Not all these games have enjoyed fairytale endings: defeat in Athens two years later against the same opponents – after again dispatching Chelsea in the last four – came on the heels of a Carling Cup defeat in Cardiff – yes, against Chelsea.
The bad days still rankle, still bother a man driven to distraction by failure. His record in this competition reads one loss in 2005 – hotly disputed, when Liverpool were on the end of some poor decisions by a Mexican referee before going down to Sao Paulo – and one win, two years ago with Inter Milan against the Africans TP Mazembe. "I'm really upset when I lose a game but especially a game like that in a massive competition," he added.
Thursday's serene progress against Monterrey hasn't made the build-up to today's showpiece any less fraught. "It's not a case of not sleeping, but all the time when you are alone, you are thinking, thinking, about what you are going to do," said Benitez, who was so preoccupied he forgot to pass on a good-luck message from injured skipper John Terry. "It could be that someone has a problem in the morning. It's an important game, you want to get things right."
Late yesterday he was mulling over whether to start with Frank Lampard – who will captain the side if he does – or keep David Luiz in midfield, where he was a revelation against the Mexicans. Corinthians will present a greater challenge. "They have good players… Emerson, Paulinho, Cassio in goal and Paolo Guerrero, players who can make the difference. Hopefully we will keep them quiet."
Branislav Ivanovic, who will shoulder some of the responsibility of doing just that, sees this as "a key game for this generation, one of the most important games for all of us. Now we have to play the final and it will be tough. It's the defensive things which decide big games so we have to be ready. I expect a very hard game. That's good for a player. You have to find yourself."

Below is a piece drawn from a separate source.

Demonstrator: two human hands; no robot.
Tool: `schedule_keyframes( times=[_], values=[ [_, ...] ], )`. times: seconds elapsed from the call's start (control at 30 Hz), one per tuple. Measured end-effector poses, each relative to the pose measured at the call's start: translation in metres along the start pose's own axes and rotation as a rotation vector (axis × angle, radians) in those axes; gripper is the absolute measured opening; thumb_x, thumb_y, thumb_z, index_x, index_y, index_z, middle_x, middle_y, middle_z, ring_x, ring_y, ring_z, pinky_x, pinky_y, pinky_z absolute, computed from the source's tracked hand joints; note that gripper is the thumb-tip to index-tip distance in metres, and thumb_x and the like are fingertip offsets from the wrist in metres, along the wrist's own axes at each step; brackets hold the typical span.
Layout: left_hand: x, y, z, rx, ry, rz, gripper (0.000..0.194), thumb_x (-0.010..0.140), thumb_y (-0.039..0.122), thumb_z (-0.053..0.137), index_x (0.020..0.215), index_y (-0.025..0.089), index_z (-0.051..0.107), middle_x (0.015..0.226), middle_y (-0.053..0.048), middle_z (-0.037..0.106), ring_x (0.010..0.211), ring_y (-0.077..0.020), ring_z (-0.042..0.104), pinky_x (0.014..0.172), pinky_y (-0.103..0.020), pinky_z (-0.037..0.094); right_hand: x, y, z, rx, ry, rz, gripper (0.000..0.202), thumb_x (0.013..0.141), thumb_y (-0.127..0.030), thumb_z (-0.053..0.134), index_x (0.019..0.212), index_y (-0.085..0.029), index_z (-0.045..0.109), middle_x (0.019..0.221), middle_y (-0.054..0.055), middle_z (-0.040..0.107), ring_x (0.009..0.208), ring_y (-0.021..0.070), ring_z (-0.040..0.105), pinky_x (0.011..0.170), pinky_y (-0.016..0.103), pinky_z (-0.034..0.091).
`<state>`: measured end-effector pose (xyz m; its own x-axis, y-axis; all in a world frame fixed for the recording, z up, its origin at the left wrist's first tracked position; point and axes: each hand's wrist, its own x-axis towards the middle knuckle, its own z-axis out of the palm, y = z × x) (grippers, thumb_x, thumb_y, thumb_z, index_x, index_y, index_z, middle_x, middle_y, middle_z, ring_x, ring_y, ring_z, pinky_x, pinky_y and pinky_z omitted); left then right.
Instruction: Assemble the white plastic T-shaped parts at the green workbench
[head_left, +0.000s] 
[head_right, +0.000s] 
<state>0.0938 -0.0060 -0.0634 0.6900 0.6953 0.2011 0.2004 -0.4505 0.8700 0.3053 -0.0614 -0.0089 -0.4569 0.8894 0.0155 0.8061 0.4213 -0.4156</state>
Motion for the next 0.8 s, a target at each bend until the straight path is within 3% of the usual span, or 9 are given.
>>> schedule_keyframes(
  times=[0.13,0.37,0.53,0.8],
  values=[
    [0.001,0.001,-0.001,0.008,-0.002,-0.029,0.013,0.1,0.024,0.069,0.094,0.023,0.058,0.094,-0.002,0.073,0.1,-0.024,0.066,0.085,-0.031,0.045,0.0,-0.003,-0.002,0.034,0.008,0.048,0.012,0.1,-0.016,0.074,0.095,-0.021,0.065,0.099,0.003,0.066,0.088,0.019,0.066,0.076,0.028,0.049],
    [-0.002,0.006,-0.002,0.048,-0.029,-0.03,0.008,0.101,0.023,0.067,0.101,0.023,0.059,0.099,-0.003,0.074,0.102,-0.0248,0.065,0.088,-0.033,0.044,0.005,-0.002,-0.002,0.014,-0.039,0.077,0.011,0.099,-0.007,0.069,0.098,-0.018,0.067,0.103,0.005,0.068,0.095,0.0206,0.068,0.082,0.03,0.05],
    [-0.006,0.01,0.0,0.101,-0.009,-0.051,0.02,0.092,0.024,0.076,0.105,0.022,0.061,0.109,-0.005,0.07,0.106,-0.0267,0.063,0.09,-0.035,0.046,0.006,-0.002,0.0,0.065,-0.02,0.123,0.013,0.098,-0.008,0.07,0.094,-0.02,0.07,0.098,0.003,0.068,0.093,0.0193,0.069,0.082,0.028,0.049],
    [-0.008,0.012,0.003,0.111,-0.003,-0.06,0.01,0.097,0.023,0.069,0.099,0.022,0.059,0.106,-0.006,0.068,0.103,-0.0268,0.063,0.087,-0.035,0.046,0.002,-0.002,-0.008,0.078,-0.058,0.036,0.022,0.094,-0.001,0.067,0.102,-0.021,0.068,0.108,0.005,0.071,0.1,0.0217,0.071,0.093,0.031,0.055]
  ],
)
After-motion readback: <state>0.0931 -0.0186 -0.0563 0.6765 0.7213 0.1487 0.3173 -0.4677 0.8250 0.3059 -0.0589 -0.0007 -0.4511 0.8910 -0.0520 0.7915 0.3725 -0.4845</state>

The defender appreciates Benitez's attention to detail. "We've prepared by studying a lot of moments and clips," he said. "We watched Corinthians in the semi so we know it's going to be difficult and how they defend and play well. A final is a completely different game. Small things can decide it. We have to be focused from the first minute to the last one, but the team will be ready for this."
One look into their eyes could be enough to tell if they are.

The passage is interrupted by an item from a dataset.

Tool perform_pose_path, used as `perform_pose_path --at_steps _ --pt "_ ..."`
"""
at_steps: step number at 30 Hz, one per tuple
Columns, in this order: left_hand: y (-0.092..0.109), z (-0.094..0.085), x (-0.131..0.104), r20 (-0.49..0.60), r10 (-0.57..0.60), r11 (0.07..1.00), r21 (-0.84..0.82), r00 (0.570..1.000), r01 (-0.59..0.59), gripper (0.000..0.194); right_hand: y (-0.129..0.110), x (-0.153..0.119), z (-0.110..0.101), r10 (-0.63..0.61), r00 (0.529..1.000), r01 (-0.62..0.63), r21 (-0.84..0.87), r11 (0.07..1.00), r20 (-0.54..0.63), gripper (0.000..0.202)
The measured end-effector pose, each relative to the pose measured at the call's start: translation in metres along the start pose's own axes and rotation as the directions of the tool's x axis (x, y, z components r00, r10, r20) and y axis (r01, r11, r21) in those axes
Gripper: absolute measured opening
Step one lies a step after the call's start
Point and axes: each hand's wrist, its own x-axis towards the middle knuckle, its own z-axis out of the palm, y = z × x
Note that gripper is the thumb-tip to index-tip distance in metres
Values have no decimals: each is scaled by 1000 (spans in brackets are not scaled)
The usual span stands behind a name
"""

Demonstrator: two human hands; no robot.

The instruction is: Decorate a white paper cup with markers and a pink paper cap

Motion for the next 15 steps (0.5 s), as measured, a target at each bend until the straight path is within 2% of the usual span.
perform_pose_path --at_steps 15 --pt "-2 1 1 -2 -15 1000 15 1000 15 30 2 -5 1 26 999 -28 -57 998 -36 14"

Chelsea (4-2-3-1): Cech; Azpilicueta, Ivanovic, Cahill, Cole; Mikel, Luiz; Mata, Oscar, Hazard; Torres.
Corinthians (4-2-3-1): Cassio; Alessandro, Chicao, Paulo Andre, Fabio Santos; Ralf, Paulinho; Douglas, Danilo, Emerson; Guerrero.
Referee Cuneyt Cakir (Turkey)
Bottom line for boys from Brazil
Before travelling to Japan, Corinthians fans were issued with warnings by the Brazilian government in the form of picture cards outlining some of the cultural differences they might encounter. One advised them to refrain from feeling women's backsides on trains.
After experiencing the Thursday-Sunday match routine in Japan, perhaps the Europa League won't be such a shock to Chelsea's system.
Sao Paulo has the largest settlement of Japanese outside Japan, and their popularity was enhanced last year when they played with a Japanese message on their shirts which read: "Go Japan" to show support after the earthquake and tsunami.
Brazilian clubs have two wins out of two against English sides in the Club World Cup. Vasco da Gama beat Manchester United 3-1 in the group round in 2000, and Sao Paulo overcame Liverpool 1-0 in the 2005 final.
Fifa are expecting a 70,000 full house at Yokohama's Nissan Stadium, despite the fact that Japan goes to the polls today for a General Election.